Nur, wenn der ACM vom Gönner-Modell (Inter) zum Modell Wirtschaftsunternehmen (Roma) wechselt, markiert das eine ernste Zäsur in der Strategie der Vereinsführung. Was die Mehrheit der Tifosi auf die Palme bringt, ist nicht diese 180Grad-Wendung als solche (Berlusconi kann mit seinem Geld machen, was er will), sondern, dass wir Fans für dumm verkauft werden sollen mit den dauernden “siamo a posto così”, “kommt Nesta zurück, brauchen wir keinen Verteidiger”, “mit Borriello haben wir schon einen Spitzenstürmer”. Was mich persönlich stört, sind die andauernden Beteuerungen, dass es kein “ridimensionamento” gibt, dass wir “nächstes Jahr um die Meisterschaft” spielen und dass man die Mannschaft “durch Zukäufe gar nicht verbessern kann, weil wir die besten Spieler schon bei uns haben”. Weil gewinnen werden wir so – genau wie Reggina, Chievo oder Udinese – genau gar nichts.

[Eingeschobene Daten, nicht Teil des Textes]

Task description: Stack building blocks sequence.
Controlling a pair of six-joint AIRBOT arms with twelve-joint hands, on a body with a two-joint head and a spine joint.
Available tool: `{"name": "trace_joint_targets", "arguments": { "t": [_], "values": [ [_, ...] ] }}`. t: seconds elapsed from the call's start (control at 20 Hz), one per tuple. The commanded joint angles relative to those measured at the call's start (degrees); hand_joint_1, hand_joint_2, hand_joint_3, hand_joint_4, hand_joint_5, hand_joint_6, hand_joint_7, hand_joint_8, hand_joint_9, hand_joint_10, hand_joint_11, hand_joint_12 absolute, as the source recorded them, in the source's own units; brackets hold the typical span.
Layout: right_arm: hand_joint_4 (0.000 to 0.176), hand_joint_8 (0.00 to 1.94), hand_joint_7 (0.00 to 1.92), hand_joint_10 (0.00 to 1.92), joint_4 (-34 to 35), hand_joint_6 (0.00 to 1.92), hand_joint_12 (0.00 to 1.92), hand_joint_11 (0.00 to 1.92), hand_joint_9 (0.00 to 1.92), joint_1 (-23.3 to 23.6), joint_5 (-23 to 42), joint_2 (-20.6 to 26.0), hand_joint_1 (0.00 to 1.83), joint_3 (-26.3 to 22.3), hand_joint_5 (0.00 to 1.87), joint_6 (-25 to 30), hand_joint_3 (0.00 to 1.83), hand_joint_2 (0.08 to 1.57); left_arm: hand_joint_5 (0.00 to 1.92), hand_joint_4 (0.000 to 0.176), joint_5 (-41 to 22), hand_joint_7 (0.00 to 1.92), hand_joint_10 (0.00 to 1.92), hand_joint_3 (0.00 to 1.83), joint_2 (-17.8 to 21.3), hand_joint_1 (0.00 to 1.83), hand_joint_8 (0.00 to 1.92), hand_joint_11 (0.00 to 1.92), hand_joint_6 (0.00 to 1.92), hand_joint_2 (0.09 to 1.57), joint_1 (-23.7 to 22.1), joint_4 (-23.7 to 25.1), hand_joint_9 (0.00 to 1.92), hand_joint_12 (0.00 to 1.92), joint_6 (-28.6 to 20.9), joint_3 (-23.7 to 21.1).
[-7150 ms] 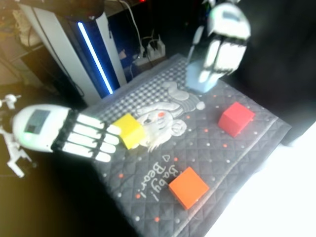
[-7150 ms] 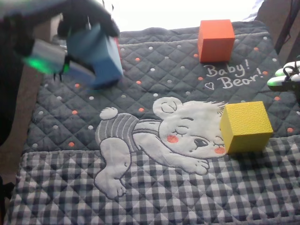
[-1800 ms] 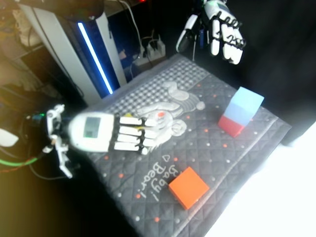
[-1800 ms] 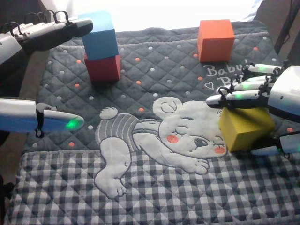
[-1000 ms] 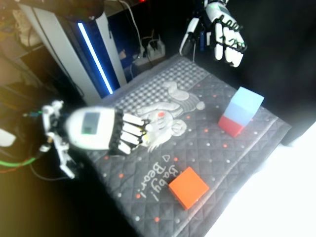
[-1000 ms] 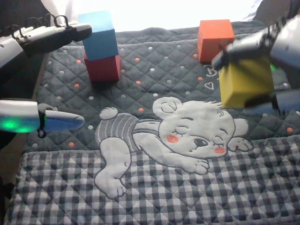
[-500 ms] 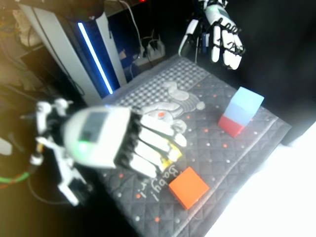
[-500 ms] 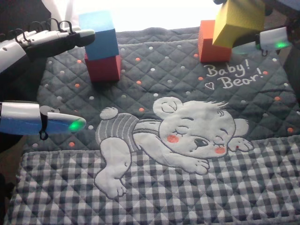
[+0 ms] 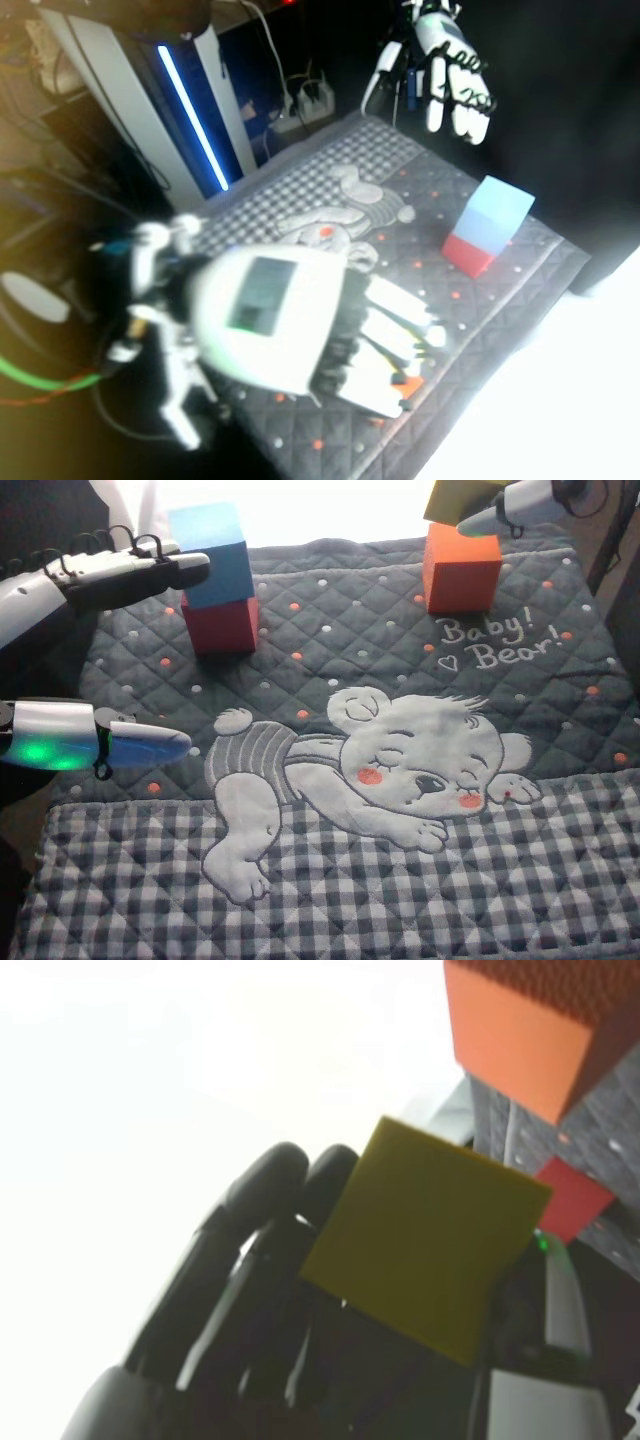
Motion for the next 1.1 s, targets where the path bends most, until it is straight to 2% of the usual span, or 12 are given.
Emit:
{"name": "trace_joint_targets", "arguments": {
  "t": [0.0,0.1,0.15,0.2,0.35,0.4,0.55,0.65,0.75,0.8,0.95,1.05],
  "values": [
    [0.0,0.65,1.18,0.57,1.6,1.14,1.07,1.26,1.43,0.8,4.9,0.4,1.25,0.8,0.9,-0.4,0.0,1.09,0.3,0.073,-6.9,0.16,0.0,0.0,-0.1,0.84,0.0,0.0,0.0,0.89,-0.8,-0.3,0.13,0.64,-0.5,0.2],
    [0.0,0.71,1.19,0.55,2.3,1.07,1.13,1.05,1.37,0.8,3.6,-0.4,1.26,2.0,0.9,-0.4,0.0,1.09,0.3,0.063,-6.7,0.16,0.0,0.0,-0.3,0.84,0.0,0.0,0.0,0.88,-0.9,-0.2,0.12,0.64,-0.6,0.3],
    [0.0,0.65,1.2,0.53,2.3,1.13,1.05,1.04,1.39,0.8,2.9,-0.8,1.25,2.5,0.9,-0.4,0.0,1.09,0.3,0.062,-6.7,0.15,0.0,0.0,-0.4,0.84,0.0,0.0,0.0,0.88,-0.9,-0.2,0.11,0.59,-0.7,0.4],
    [0.0,0.64,1.18,0.53,2.5,1.15,0.99,1.17,1.43,0.8,2.4,-1.1,1.25,2.9,0.92,-0.4,0.0,1.09,0.31,0.062,-6.7,0.14,0.0,0.0,-0.4,0.83,0.0,0.0,0.0,0.89,-0.9,-0.2,0.1,0.57,-0.8,0.4],
    [0.0,0.63,1.17,0.49,2.9,1.17,0.91,1.23,1.45,0.7,1.4,-1.7,1.25,3.5,0.94,-0.4,0.0,1.09,0.32,0.049,-6.6,0.15,0.01,0.0,-0.6,0.83,0.0,0.0,0.0,0.88,-1.0,-0.1,0.12,0.6,-1.1,0.6],
    [0.0,0.63,1.2,0.47,3.3,1.13,0.95,1.05,1.43,0.5,1.3,-2.0,1.25,3.7,0.93,-0.4,0.0,1.08,0.32,0.056,-6.6,0.15,0.0,0.0,-0.7,0.82,0.0,0.0,0.0,0.88,-1.1,-0.1,0.11,0.57,-1.1,0.6],
    [0.0,0.59,1.23,0.26,3.9,1.11,0.97,0.64,1.33,0.1,1.1,-2.7,1.26,4.3,0.92,-0.4,0.0,1.08,0.32,0.05,-6.6,0.15,0.0,0.0,-0.8,0.83,0.0,0.0,0.0,0.89,-1.2,0.0,0.11,0.56,-1.1,0.7],
    [0.0,0.58,1.25,0.17,3.9,1.1,0.95,0.71,1.38,-0.1,1.1,-2.9,1.26,4.5,0.93,-0.4,0.0,1.07,0.31,0.062,-6.6,0.15,0.0,0.0,-1.0,0.82,0.0,0.0,0.0,0.89,-1.4,0.0,0.11,0.56,-1.1,0.8],
    [0.0,0.61,1.2,0.17,4.5,1.14,0.88,1.0,1.44,-0.7,0.8,-3.3,1.25,5.0,0.93,-0.4,0.0,1.08,0.31,0.066,-6.7,0.15,0.0,0.0,-1.0,0.81,0.0,0.0,0.0,0.89,-1.5,0.2,0.11,0.56,-1.1,0.9],
    [0.0,0.6,1.18,0.19,4.8,1.18,0.83,1.23,1.49,-0.9,0.7,-3.4,1.25,5.1,0.93,-0.4,0.0,1.09,0.31,0.054,-6.8,0.16,0.0,0.0,-1.0,0.83,0.0,0.0,0.0,0.89,-1.5,0.2,0.11,0.56,-1.1,0.9],
    [0.0,0.56,1.21,0.21,5.4,1.18,0.81,1.21,1.51,-1.7,0.3,-3.9,1.26,5.6,0.91,-0.4,0.0,1.09,0.3,0.072,-7.2,0.15,0.0,0.0,-1.0,0.83,0.0,0.0,0.0,0.88,-1.5,0.2,0.11,0.63,-1.1,0.9],
    [0.0,0.62,1.23,0.27,5.6,1.08,0.94,0.97,1.45,-2.0,0.2,-4.1,1.26,5.8,0.93,-0.4,0.0,1.07,0.3,0.068,-7.2,0.15,0.0,0.0,-1.0,0.83,0.0,0.0,0.0,0.89,-1.6,0.2,0.12,0.67,-1.1,1.0]
  ]
}}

Einfach mal ein paar Worte zum Strategiewechsel, zum neuen Projekt, zur zukünftigen Vereinspolitik und eine objektive Ankündigung, dass uns Jahre ohne Titel bevorstehen, anstatt diese Dauerdisco vom “club più titolato al mondo”, der nächstes Inter deklassiert. Weil ich seit 3 Jahren komplett für dumm verkauft werde. Und an dem Punkt bevorzuge ich die Scheichs.

Der AC Milan verkauft seinen absoluten Starspieler, gegen den Willen der Fans und des Spielers selbst, um die anstehenden Wettbewerbe mit einer Mannschaft aus Spielern anzugehen, die allesamt Väter der Freundin des Vereinspräsidenten sein könnten. Irgendetwas läuft hier grundlegend falsch.

Kommentare

5 Kommentare zu “AC Milan verkauft Kakà”

  1. dg am 06.10.09 12:51

    Gibt es wirklich Fans von Milan?

  2. MisterAltravita am 06.10.09 13:07

    Super Frage. Allein diese fein ziselierte Ironie kann nur von einem ganz ganz großen Denker kommen.

  3. dg am 06.10.09 13:13

    Oje, ohne Maldini und Kaka ganz schön dünnhäutig. Dann präziser: wie wird man ausgerechnet Milan-Fan?

  4. MisterAltravita am 06.10.09 13:21

    Genauso, wie man Fan des Vfl Wolfsburg oder von Pergocrema wird.